The 293T-EGFR-cMET-KO-mouse-EGFR cell line was generated using CRISPR/Cas9 to knock out EGFR and cMET, followed by lentiviral transduction of mouse EGFR sequence.

Characterization

Figure 1: Characterization of mouse EGFR overexpression in the 293T-EGFR-cMET-KO-mouse-EGFR stable clone using FACS.

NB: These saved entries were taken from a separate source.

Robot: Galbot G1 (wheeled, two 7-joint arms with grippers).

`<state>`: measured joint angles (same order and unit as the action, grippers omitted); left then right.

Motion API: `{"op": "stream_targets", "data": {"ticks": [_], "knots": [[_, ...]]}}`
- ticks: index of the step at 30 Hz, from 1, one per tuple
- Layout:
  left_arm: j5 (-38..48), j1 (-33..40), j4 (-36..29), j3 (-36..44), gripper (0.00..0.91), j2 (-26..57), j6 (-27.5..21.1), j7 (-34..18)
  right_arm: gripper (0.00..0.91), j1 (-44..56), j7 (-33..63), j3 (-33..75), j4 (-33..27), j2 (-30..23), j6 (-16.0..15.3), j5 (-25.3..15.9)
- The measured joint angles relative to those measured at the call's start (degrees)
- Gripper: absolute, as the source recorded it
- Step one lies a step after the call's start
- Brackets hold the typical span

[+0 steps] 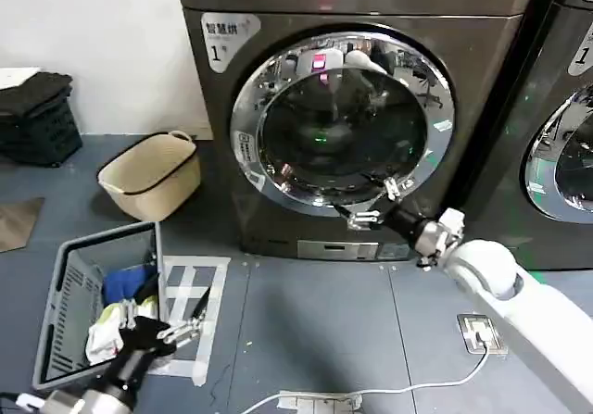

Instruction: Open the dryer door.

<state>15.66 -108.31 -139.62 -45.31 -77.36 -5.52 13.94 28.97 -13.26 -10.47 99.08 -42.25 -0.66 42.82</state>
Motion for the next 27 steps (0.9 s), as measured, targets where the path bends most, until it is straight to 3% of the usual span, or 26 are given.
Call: {"op": "stream_targets", "data": {"ticks": [13, 27], "knots": [[-0.01, 0.05, -0.01, -0.04, 0.907, -0.24, 0.08, 0.12, 0.907, -8.31, 2.57, -8.00, -4.82, -4.94, -2.06, 0.33], [0.00, 0.01, 0.11, 0.02, 0.907, -0.93, 0.33, 0.15, 0.907, -15.14, 3.22, -14.40, -9.98, -10.23, -2.27, 1.11]]}}
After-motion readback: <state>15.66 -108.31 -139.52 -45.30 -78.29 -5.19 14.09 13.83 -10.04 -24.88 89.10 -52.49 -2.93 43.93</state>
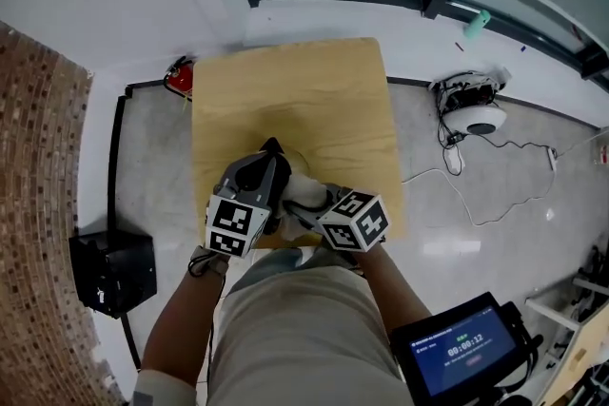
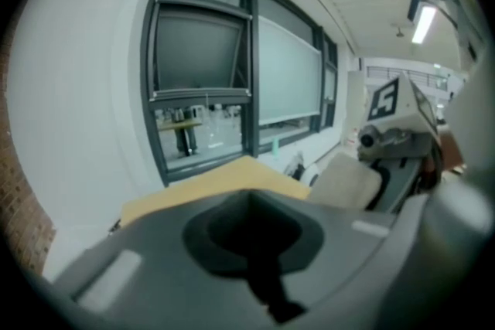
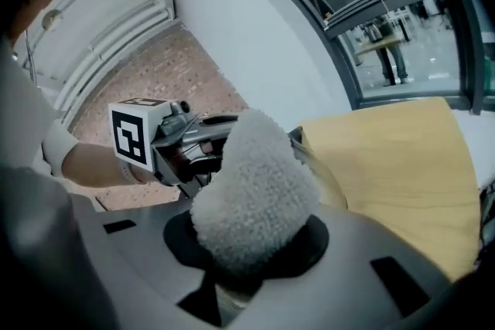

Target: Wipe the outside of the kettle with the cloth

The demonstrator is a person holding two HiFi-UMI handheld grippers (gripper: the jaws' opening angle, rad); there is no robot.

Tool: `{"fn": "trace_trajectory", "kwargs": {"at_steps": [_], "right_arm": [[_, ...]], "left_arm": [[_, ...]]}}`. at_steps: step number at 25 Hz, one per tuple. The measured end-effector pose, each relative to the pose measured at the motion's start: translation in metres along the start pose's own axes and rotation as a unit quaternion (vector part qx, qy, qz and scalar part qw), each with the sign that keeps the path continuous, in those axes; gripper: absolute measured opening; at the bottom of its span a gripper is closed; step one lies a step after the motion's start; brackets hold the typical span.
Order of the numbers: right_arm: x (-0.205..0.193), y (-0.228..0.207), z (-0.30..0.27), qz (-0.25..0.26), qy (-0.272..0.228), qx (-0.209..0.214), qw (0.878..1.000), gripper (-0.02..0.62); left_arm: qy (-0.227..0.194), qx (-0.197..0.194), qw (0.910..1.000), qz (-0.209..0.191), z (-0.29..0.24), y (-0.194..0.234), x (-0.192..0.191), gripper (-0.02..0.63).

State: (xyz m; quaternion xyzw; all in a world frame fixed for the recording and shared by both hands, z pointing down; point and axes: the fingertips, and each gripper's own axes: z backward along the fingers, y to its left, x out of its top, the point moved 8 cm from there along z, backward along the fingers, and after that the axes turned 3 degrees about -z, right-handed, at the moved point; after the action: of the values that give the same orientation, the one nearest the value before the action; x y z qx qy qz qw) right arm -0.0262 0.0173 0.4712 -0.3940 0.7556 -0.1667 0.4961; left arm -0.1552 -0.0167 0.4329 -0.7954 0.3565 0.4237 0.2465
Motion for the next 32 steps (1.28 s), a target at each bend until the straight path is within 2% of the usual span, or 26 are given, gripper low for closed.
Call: {"fn": "trace_trajectory", "kwargs": {"at_steps": [3,5,6,7,8,9,10,11,12,14,15,16,18,19,21,22,23,24,25,26,27,28,29,30,31,32], "right_arm": [[-0.004,-0.016,0.01,-0.044,-0.045,-0.064,0.996,0.109],[0.018,-0.009,0.029,-0.002,-0.091,-0.109,0.99,0.109],[0.036,-0.001,0.034,0.034,-0.111,-0.113,0.987,0.109],[0.055,0.007,0.033,0.075,-0.119,-0.114,0.983,0.109],[0.072,0.012,0.024,0.122,-0.109,-0.122,0.979,0.109],[0.085,0.014,0.011,0.171,-0.083,-0.138,0.972,0.109],[0.091,0.016,-0.005,0.215,-0.044,-0.151,0.964,0.109],[0.091,0.022,-0.018,0.255,-0.001,-0.15,0.955,0.109],[0.087,0.034,-0.027,0.295,0.036,-0.137,0.945,0.109],[0.073,0.058,-0.035,0.374,0.079,-0.114,0.917,0.109],[0.07,0.059,-0.039,0.395,0.084,-0.122,0.907,0.109],[0.072,0.054,-0.045,0.396,0.078,-0.14,0.904,0.109],[0.082,0.057,-0.052,0.391,0.062,-0.164,0.903,0.109],[0.08,0.071,-0.054,0.424,0.07,-0.157,0.889,0.109],[0.059,0.093,-0.058,0.512,0.098,-0.136,0.843,0.109],[0.052,0.089,-0.058,0.522,0.095,-0.136,0.837,0.109],[0.049,0.08,-0.054,0.5,0.075,-0.142,0.851,0.109],[0.05,0.073,-0.045,0.456,0.043,-0.148,0.876,0.109],[0.052,0.072,-0.033,0.409,0.005,-0.151,0.9,0.109],[0.051,0.077,-0.021,0.37,-0.031,-0.15,0.916,0.109],[0.048,0.085,-0.012,0.342,-0.055,-0.145,0.927,0.109],[0.04,0.094,-0.008,0.33,-0.061,-0.137,0.932,0.109],[0.029,0.1,-0.011,0.333,-0.047,-0.129,0.933,0.109],[0.018,0.102,-0.02,0.346,-0.022,-0.13,0.929,0.109],[0.009,0.101,-0.03,0.357,0.002,-0.141,0.923,0.109],[0.001,0.1,-0.038,0.358,0.019,-0.149,0.922,0.109]], "left_arm": [[-0.007,0.012,0.9999,0.009,0.005,0.001,-0.004,-0.003],[-0.026,0.006,0.9986,0.045,0.007,0.004,-0.006,-0.003],[-0.046,0.004,0.9948,0.091,0.01,0.008,-0.009,-0.003],[-0.071,0.007,0.9846,0.16,0.017,0.016,-0.016,-0.003],[-0.099,0.019,0.9654,0.241,0.028,0.024,-0.026,-0.003],[-0.123,0.036,0.9401,0.316,0.042,0.03,-0.037,-0.003],[-0.137,0.052,0.918,0.369,0.057,0.032,-0.05,-0.003],[-0.137,0.06,0.9066,0.395,0.07,0.029,-0.063,-0.003],[-0.124,0.059,0.9063,0.4,0.082,0.021,-0.077,-0.003],[-0.088,0.045,0.9184,0.383,0.099,0.002,-0.102,-0.003],[-0.075,0.04,0.9219,0.378,0.109,-0.006,-0.114,-0.003],[-0.067,0.038,0.9212,0.381,0.12,-0.01,-0.126,-0.003],[-0.065,0.048,0.9079,0.411,0.142,-0.014,-0.147,-0.003],[-0.072,0.062,0.8963,0.433,0.153,-0.014,-0.156,-0.003],[-0.095,0.099,0.87,0.474,0.174,-0.01,-0.168,-0.003],[-0.104,0.111,0.8618,0.484,0.183,-0.006,-0.171,-0.003],[-0.11,0.116,0.86,0.485,0.189,-0.002,-0.173,-0.003],[-0.112,0.115,0.8646,0.476,0.192,0.002,-0.172,-0.003],[-0.11,0.109,0.8748,0.459,0.193,0.006,-0.167,-0.003],[-0.106,0.1,0.8907,0.431,0.192,0.009,-0.159,-0.003],[-0.099,0.088,0.9123,0.388,0.189,0.012,-0.146,-0.003],[-0.092,0.07,0.9378,0.327,0.182,0.017,-0.126,-0.003],[-0.085,0.048,0.9629,0.252,0.171,0.024,-0.1,-0.003],[-0.077,0.02,0.9826,0.168,0.156,0.032,-0.068,-0.003],[-0.067,-0.014,0.9938,0.088,0.136,0.04,-0.035,-0.003],[-0.055,-0.05,0.9971,0.016,0.112,0.044,-0.004,-0.003]]}}
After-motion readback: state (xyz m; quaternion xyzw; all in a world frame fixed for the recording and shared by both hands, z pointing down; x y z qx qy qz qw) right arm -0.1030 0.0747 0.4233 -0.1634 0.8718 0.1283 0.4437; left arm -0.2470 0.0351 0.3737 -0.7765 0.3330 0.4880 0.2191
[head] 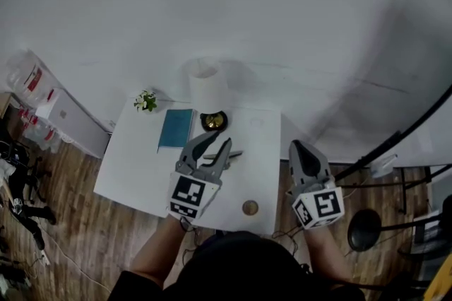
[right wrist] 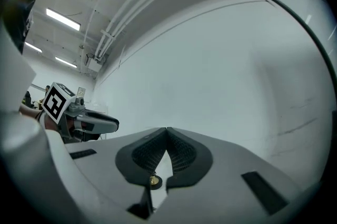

Figure 2: Characterization of mouse EGFR overexpression in the 293T-EGFR-cMET-KO-mouse-EGFR stable clone using PCR sequence.

Cell Resuscitation

Pre-warm complete culture medium (basal medium and 10% FBS) in a 37°C water bath.
Rapidly thaw the cryovial in a 37°C water bath for 1-2 minutes with gentle agitation.
Transfer the vial to a biosafety cabinet, and disinfect the exterior with 70% ethanol.
Aseptically transfer the cell suspension dropwise into a sterile centrifuge tube containing 9.0 mL of pre-warmed complete medium.
Centrifuge at approximately 125 × g for 5–7 minutes at room temperature, carefully aspirate the supernatant without disturbing the cell pellet.
Gently resuspend the pellet in an appropriate volume of complete medium and transfer the suspension into a T25 flask.
Incubate the flask in a 37°C in a humidified 5% CO₂ incubator.
Assess cell viability and morphology after 24 hours. If cells appear healthy, replace the medium with fresh medium supplemented with the appropriate selective antibiotic.
Subculture the cells at a ratio of 1:4-1:8 every 2-3 days upon reaching 80%–90% confluency.

Cell Freezing

Prepare the freezing medium (70% basal medium, 20% FBS and 10% DMSO) freshly before use.
Pre-chill the freezing medium on ice and label the cryovials accordingly.
Transfer the cell suspension to a sterile conical tube and perform a cell count to determine total viability and density.
Centrifuge the cells at 250×g for 5 minutes at room temperature; carefully aspirate the supernatant.
Gently resuspend the cell pellet in chilled freezing medium, ensuring a minimum cell density of 3×10⁶ cells/mL.
Aliquot 1 mL of the cell suspension into each pre-labeled cryovial.
Place the cryovials into a CoolCell® container and store at -80°C overnight for controlled-rate cooling.
Transfer the cryovials to the liquid nitrogen for long-term storage the following day.

References

1. Passiglia, Francesco et al. “The role of cMet in non-small cell lung cancer resistant to EGFR-inhibitors: did we really find the target?.” Current drug targets vol. 15,14 (2014): 1284-92. doi:10.2174/138945011514141216092739
2. Seo, Donghyun, and Jun Hyeok Lim. “Targeted Therapies for EGFR Exon 20 Insertion Mutation in Non-Small-Cell Lung Cancer.” International journal of molecular sciences vol. 25,11 5917. 29 May. 2024, doi:10.3390/ijms25115917
3. Sabbah, Dima A et al. “Review on Epidermal Growth Factor Receptor (EGFR) Structure, Signaling Pathways, Interactions, and Recent Updates of EGFR Inhibitors.” Current topics in medicinal chemistry vol. 20,10 (2020): 815-834. doi:10.2174/1568026620666200303123102
4. Machiraju, Devayani, and Jessica C Hassel. “Targeting the cMET pathway to enhance immunotherapeutic approaches for mUM patients.” Frontiers in oncology vol. 12 1068029. 24 Jan. 2023, doi:10.3389/fonc.2022.1068029

Use License Agreement

Research Use Only.

Not for use in diagnostic procedures or therapeutic applications.

Redistribution of the cell line or its derivatives is prohibited without prior written permission from Kyinno Biotechnology.